A legislação antifumo é seguida à risca nos museus e centros culturais da cidade. Em todas as quatro visitas feitas por Veja Rio, o repórter foi polidamente advertido de que não poderia acender seu cigarro. No Museu Nacional de Belas Artes, no CCBB e no Centro Cultural da Justiça, os três no Centro da cidade, os seguranças imediatamente se aproximaram e indicaram, como único lugar possível para soltar baforadas, a calçada da rua. No Instituto Moreira Salles, na Gávea, a repreensão demorou um pouco mais. Durante nove minutos foi possível circular com um cigarro aceso. Só depois desse tempo um segurança pediu que o repórter se dirigisse aos jardins externos projetados por Burle Marx, o fumódromo oficial do local.

 

Como é lá fora

Buenos Aires
A campanha antitabagista começou em julho de 2006, com a proibição do fumo nos escritórios de serviços públicos, em hospitais e escolas. Três meses depois, a interdição estendeu-se a espaços públicos fechados, como cafés, restaurantes e estações de metrô. Apenas estabelecimentos com mais de 100 metros quadrados podem ter uma área especial para fumantes.
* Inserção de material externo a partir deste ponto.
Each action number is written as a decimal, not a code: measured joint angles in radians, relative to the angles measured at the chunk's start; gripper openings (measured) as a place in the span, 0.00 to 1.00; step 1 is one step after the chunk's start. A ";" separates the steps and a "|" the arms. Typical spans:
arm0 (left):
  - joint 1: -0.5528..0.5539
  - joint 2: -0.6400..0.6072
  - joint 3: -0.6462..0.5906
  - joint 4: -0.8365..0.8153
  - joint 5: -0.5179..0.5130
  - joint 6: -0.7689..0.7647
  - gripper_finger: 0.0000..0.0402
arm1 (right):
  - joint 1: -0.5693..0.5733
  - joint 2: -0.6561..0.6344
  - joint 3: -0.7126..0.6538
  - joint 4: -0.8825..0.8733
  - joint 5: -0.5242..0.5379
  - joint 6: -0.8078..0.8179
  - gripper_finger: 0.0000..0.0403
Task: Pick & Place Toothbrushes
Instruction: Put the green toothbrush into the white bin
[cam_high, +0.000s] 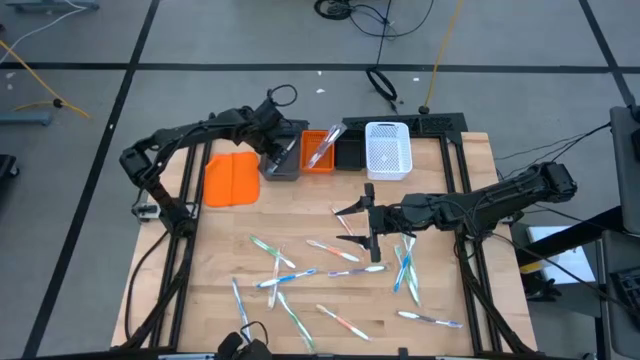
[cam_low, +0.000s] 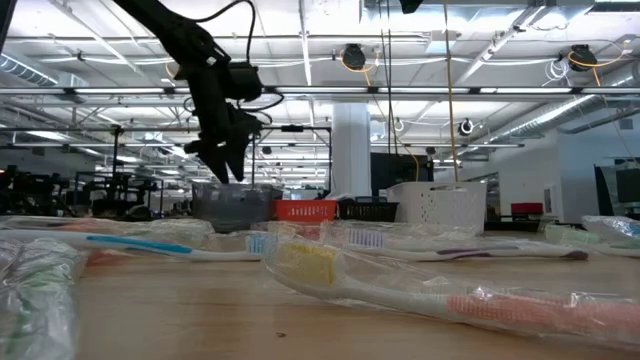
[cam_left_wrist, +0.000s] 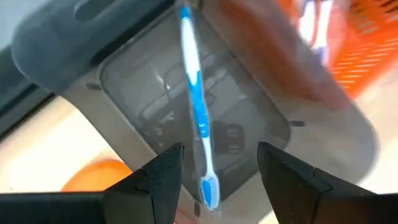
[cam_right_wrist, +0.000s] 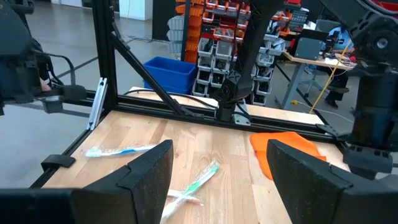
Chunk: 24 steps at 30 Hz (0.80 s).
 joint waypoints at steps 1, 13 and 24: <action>-0.004 -0.008 0.000 0.000 0.000 0.005 0.51 | 0.000 0.000 0.000 0.000 0.000 0.000 0.63; -0.147 -0.120 0.001 -0.119 0.039 0.073 0.45 | 0.000 0.000 0.000 0.000 0.000 0.000 0.63; -0.424 -0.124 -0.019 -0.236 0.039 0.117 0.46 | 0.000 0.000 0.000 -0.001 0.000 0.001 0.63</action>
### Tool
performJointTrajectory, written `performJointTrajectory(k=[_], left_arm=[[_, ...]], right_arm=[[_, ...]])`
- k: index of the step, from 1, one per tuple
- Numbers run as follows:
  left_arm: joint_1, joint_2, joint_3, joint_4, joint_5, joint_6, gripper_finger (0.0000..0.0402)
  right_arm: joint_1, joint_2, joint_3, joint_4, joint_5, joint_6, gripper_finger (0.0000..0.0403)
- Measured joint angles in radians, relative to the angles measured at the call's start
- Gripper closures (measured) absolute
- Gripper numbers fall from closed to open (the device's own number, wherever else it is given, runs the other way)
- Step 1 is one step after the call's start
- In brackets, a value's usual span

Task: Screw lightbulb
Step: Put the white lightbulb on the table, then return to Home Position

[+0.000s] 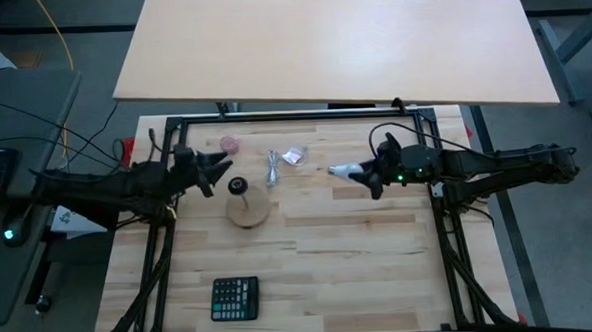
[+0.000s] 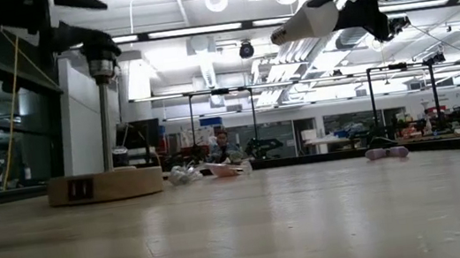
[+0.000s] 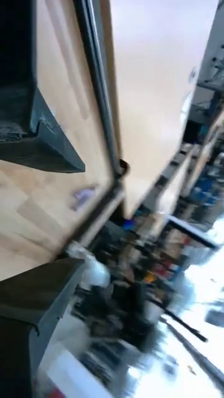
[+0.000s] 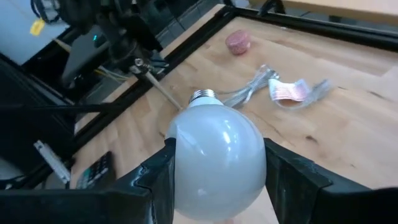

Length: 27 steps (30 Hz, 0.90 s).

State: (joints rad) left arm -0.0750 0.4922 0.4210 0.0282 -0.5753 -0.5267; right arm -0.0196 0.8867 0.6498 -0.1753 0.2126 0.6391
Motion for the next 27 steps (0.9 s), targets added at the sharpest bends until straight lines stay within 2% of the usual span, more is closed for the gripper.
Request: performJointTrajectory(k=[5, 11, 16, 21, 27], left_arm=[[0.0, -0.022, 0.0, 0.168, -0.044, 0.038, 0.0174], [0.0, -0.057, 0.0, 0.209, -0.092, 0.075, 0.0174], [0.0, -0.069, 0.0, 0.205, -0.111, 0.067, 0.0174], [0.0, -0.069, 0.0, 0.204, -0.143, 0.057, 0.0174], [0.0, -0.068, 0.0, 0.203, -0.172, 0.056, 0.0174]], right_arm=[[0.0, 0.003, 0.0, -0.017, -0.039, 0.0, 0.0199], [0.004, 0.01, -0.061, -0.026, -0.03, 0.004, 0.014], [0.031, 0.01, -0.211, 0.154, -0.004, 0.044, 0.0112], [0.04, 0.014, -0.371, 0.362, 0.022, 0.101, 0.011], [0.049, 0.018, -0.505, 0.503, 0.108, 0.206, 0.011]])
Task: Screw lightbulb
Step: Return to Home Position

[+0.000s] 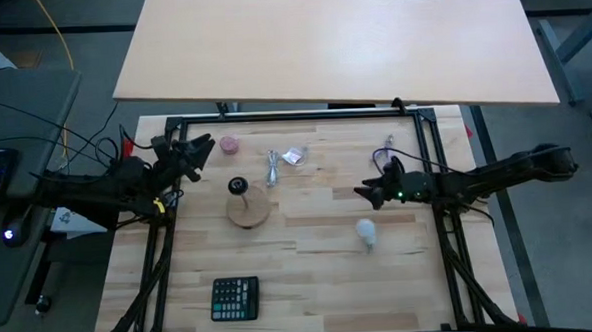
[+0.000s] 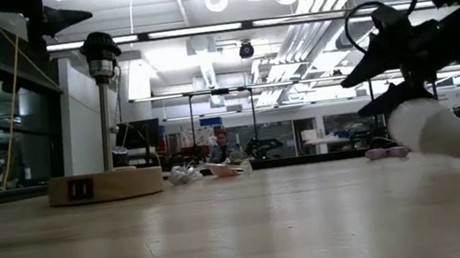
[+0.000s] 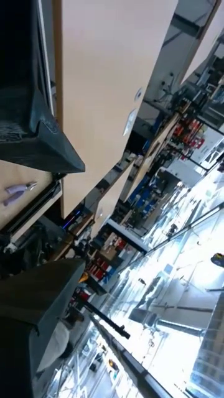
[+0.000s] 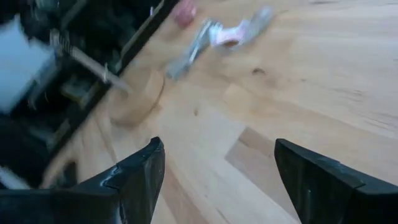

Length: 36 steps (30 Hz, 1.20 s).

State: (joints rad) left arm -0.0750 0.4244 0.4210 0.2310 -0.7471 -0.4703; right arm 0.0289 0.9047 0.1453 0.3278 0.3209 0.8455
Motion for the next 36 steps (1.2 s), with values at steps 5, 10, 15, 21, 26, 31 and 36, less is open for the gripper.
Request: performJointTrajectory(k=[5, 10, 15, 21, 26, 31, 36], left_arm=[[0.0, 0.0, 0.0, 0.0, -0.022, 0.0, 0.0174], [0.001, 0.0, 0.0, -0.002, -0.027, 0.001, 0.0174], [0.001, 0.001, 0.0, -0.01, -0.04, 0.002, 0.0174], [0.002, 0.001, 0.0, -0.049, -0.058, 0.002, 0.0174], [0.004, 0.001, 0.0, -0.054, -0.062, -0.007, 0.0174], [0.003, 0.001, 0.0, -0.059, -0.061, -0.008, 0.0174], [0.003, 0.001, 0.0, -0.06, -0.067, -0.009, 0.0174]], right_arm=[[0.006, 0.0, -0.044, 0.152, 0.075, 0.1, 0.0109], [0.01, 0.0, -0.01, 0.355, 0.087, 0.001, 0.0109], [0.045, -0.015, 0.003, 0.538, -0.111, -0.318, 0.0109], [0.107, -0.013, 0.003, 0.499, -0.117, -0.358, 0.0109], [0.142, -0.011, 0.002, 0.397, -0.057, -0.371, 0.0109], [0.153, -0.012, -0.014, 0.394, -0.041, -0.402, 0.0109], [0.166, -0.011, -0.133, 0.49, -0.039, -0.341, 0.0109]])
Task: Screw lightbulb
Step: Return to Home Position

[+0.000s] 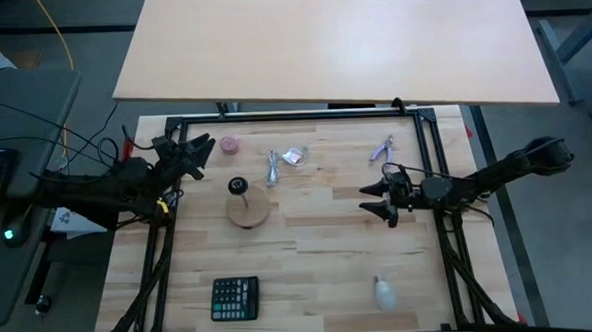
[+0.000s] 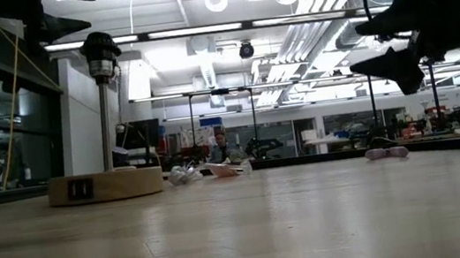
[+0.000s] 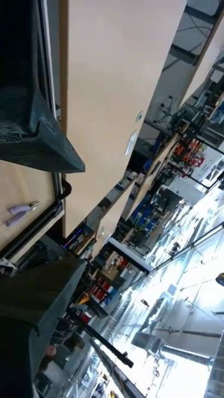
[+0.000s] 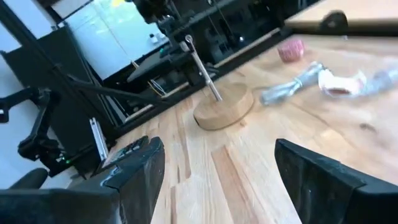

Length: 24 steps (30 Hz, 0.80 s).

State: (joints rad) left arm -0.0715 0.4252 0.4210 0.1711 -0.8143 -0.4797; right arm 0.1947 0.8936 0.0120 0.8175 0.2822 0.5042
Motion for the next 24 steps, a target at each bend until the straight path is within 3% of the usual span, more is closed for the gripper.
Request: performJointTrajectory(k=[6, 15, 20, 24], left_arm=[[0.0, 0.002, 0.0, -0.014, -0.001, -0.009, 0.0174], [0.0, 0.0, 0.0, -0.026, -0.001, 0.021, 0.0174], [0.0, 0.017, 0.0, -0.173, 0.032, 0.214, 0.0174], [-0.001, 0.017, -0.001, -0.271, 0.107, 0.145, 0.0174]], right_arm=[[0.002, 0.003, -0.002, -0.057, -0.001, -0.06, 0.0109], [0.001, 0.004, -0.003, -0.414, -0.001, -0.063, 0.0109], [0.0, 0.003, -0.003, -0.542, -0.001, -0.056, 0.0109], [0.0, 0.003, -0.003, -0.598, -0.001, -0.06, 0.0109]])
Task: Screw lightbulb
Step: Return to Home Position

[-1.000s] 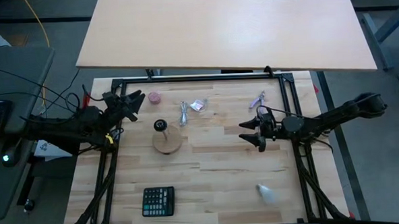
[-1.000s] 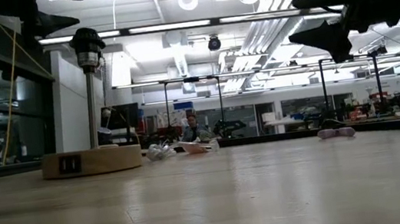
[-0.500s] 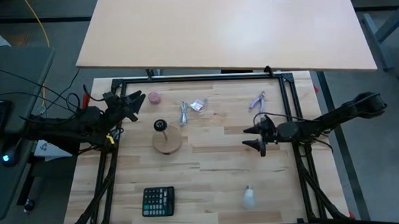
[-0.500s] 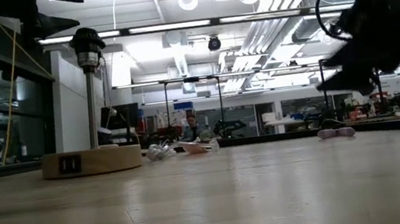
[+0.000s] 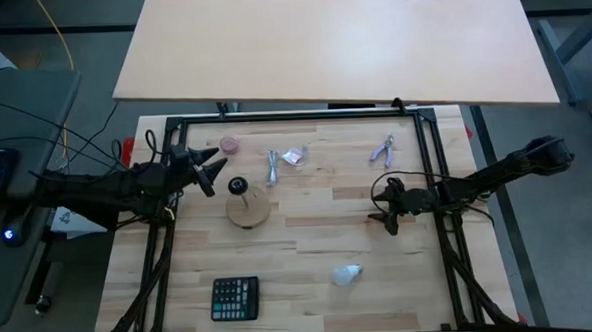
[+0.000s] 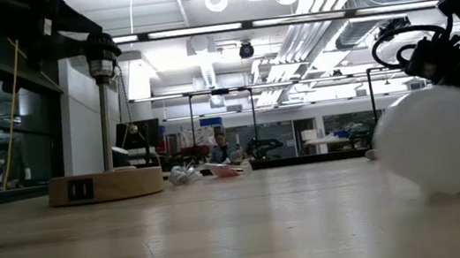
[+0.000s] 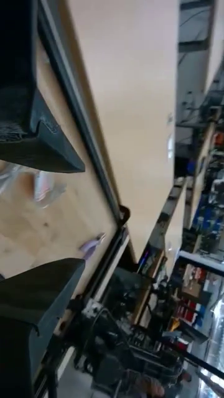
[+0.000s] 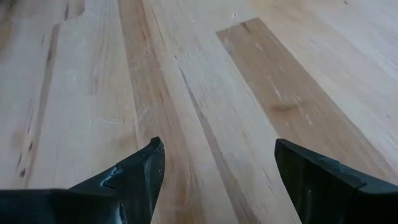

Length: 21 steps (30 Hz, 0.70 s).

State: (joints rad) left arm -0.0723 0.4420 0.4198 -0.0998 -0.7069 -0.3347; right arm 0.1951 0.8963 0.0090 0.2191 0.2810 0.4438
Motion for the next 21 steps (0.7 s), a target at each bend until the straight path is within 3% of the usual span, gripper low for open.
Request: performJointTrajectory(k=[5, 14, 21], left_arm=[[-0.008, -0.016, -0.06, 0.004, 0.044, -0.033, 0.0174], [-0.027, -0.097, -0.367, 0.481, 0.262, -0.033, 0.0175], [-0.026, -0.162, -0.399, 0.382, 0.282, 0.018, 0.0205]], right_arm=[[0.0, -0.024, 0.0, -0.02, 0.0, 0.001, 0.0109], [0.0, -0.155, 0.0, -0.021, 0.0, 0.001, 0.0109], [0.0, -0.25, 0.0, -0.02, 0.0, 0.001, 0.0109]])
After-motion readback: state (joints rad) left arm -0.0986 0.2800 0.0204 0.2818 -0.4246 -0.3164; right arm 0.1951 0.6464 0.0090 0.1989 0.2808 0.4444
Nos menores, a solução encontrada foi colocar mesas nas calçadas. Para comprar cigarros, a idade mínima passou de 16 para 18 anos. Os estabelecimentos que não cumprem a lei antifumo estão sujeitos a multas que variam entre 500 e 2 000 pesos (264 e 1 058 reais, respectivamente).

Londres
Desde julho passado, não se pode mais fumar em espaços fechados, como pubs, cafés, restaurantes e escritórios, e em meios de transporte públicos. Foram extintos os fumódromos nas empresas. A multa para os infratores é de 50 libras (166 reais) – ou 30 libras (100 reais) se for paga em duas semanas. Para o estabelecimento que desrespeitar a lei, 200 libras (664 reais).

Roma
A legislação antitabagista começou a valer no início de 2005. Há alguns raros lugares fechados em que o fumo é permitido. A lei exige que tenham ventilação própria e portas automáticas para abertura e fechamento. Apenas 1% dos estabelecimentos se valeram dessa exceção. A maioria simplesmente aboliu o fumo. Para os infratores, a multa pode chegar a 275 euros (700 reais) e dobra se o cigarro é aceso perto de uma grávida ou de uma criança.

Nova York
É proibido fumar em lugares fechados, como bares, restaurantes e escritórios, desde 2003. Alguns restaurantes, boates e casas de espetáculos reservam um espaço ao ar livre para os fumantes. Os estabelecimentos que desrespeitam a lei estão sujeitos a uma multa de até 2 000 dólares (3 344 reais). Existe também a possibilidade de que eles sejam fechados. Já os fumantes podem pagar multas de até 250 dólares (418 reais).

Paris
Na virada do ano, entrou em vigor a proibição de acender cigarros em lugares fechados, como cafés, restaurantes e clubes. Esses estabelecimentos podem ter uma área para fumantes, mas com restrições: ela não deve ocupar mais de 20% da área total, até o limite máximo de 35 metros quadrados, precisa dispor de aparelhos de ventilação próprios e ser totalmente isolada da área principal. Os infratores tomam até 68 euros (173 reais) de multa e os estabelecimentos, 135 euros (343 reais). Se não é paga em até 45 dias, sobe para 135 e 375 euros (343 e 953 reais), respectivamente.

Berlim
As restrições ao fumo, em vigor desde o início do ano, foram recebidas com enorme discussão. Alguns alemães compararam a proibição às campanhas feitas por Adolf Hitler nos anos 30 para coibir o tabaco. Muitos argumentavam que a lei é um atentado à liberdade individual. Atualmente é proibido fumar em bares, restaurantes, prédios da administração pública e escritórios. As multas previstas vão de 100 euros (254 reais) para os clientes a 1 000 euros (2 540 reais) para os estabelecimentos, mas só começarão a ser aplicadas daqui a seis meses. Por causa disso, vários estabelecimentos ignoram solenemente a proibição.